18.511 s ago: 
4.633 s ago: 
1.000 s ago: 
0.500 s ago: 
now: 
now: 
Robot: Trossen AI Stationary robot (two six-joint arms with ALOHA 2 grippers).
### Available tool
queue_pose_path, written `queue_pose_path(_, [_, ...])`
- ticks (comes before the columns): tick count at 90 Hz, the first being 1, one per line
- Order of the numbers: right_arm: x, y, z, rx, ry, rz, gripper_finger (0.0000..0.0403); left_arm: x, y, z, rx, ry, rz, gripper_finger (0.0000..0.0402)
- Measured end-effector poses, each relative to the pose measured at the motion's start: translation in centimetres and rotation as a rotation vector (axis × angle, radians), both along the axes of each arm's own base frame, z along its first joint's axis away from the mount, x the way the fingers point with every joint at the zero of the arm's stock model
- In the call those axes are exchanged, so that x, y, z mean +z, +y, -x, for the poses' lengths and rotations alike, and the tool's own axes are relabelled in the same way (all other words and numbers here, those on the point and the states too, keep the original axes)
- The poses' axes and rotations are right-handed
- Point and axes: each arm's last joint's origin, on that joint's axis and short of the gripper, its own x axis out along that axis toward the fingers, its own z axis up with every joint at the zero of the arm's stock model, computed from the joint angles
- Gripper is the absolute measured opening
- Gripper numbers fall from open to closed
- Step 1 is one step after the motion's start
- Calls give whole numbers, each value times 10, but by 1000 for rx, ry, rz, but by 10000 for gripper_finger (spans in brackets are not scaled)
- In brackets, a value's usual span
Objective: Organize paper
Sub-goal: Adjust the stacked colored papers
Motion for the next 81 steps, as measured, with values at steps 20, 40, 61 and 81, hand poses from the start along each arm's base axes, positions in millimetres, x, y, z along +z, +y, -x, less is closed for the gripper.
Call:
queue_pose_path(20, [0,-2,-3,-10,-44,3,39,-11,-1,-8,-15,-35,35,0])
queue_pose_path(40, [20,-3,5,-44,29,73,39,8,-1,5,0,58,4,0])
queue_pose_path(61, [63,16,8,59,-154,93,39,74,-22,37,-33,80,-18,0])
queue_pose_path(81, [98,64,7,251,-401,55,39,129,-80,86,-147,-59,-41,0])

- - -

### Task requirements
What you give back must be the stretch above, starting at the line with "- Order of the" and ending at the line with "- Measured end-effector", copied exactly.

### Completed task
- Order of the numbers: right_arm: x, y, z, rx, ry, rz, gripper_finger (0.0000..0.0403); left_arm: x, y, z, rx, ry, rz, gripper_finger (0.0000..0.0402)
- Measured end-effector poses, each relative to the pose measured at the motion's start: translation in centimetres and rotation as a rotation vector (axis × angle, radians), both along the axes of each arm's own base frame, z along its first joint's axis away from the mount, x the way the fingers point with every joint at the zero of the arm's stock model

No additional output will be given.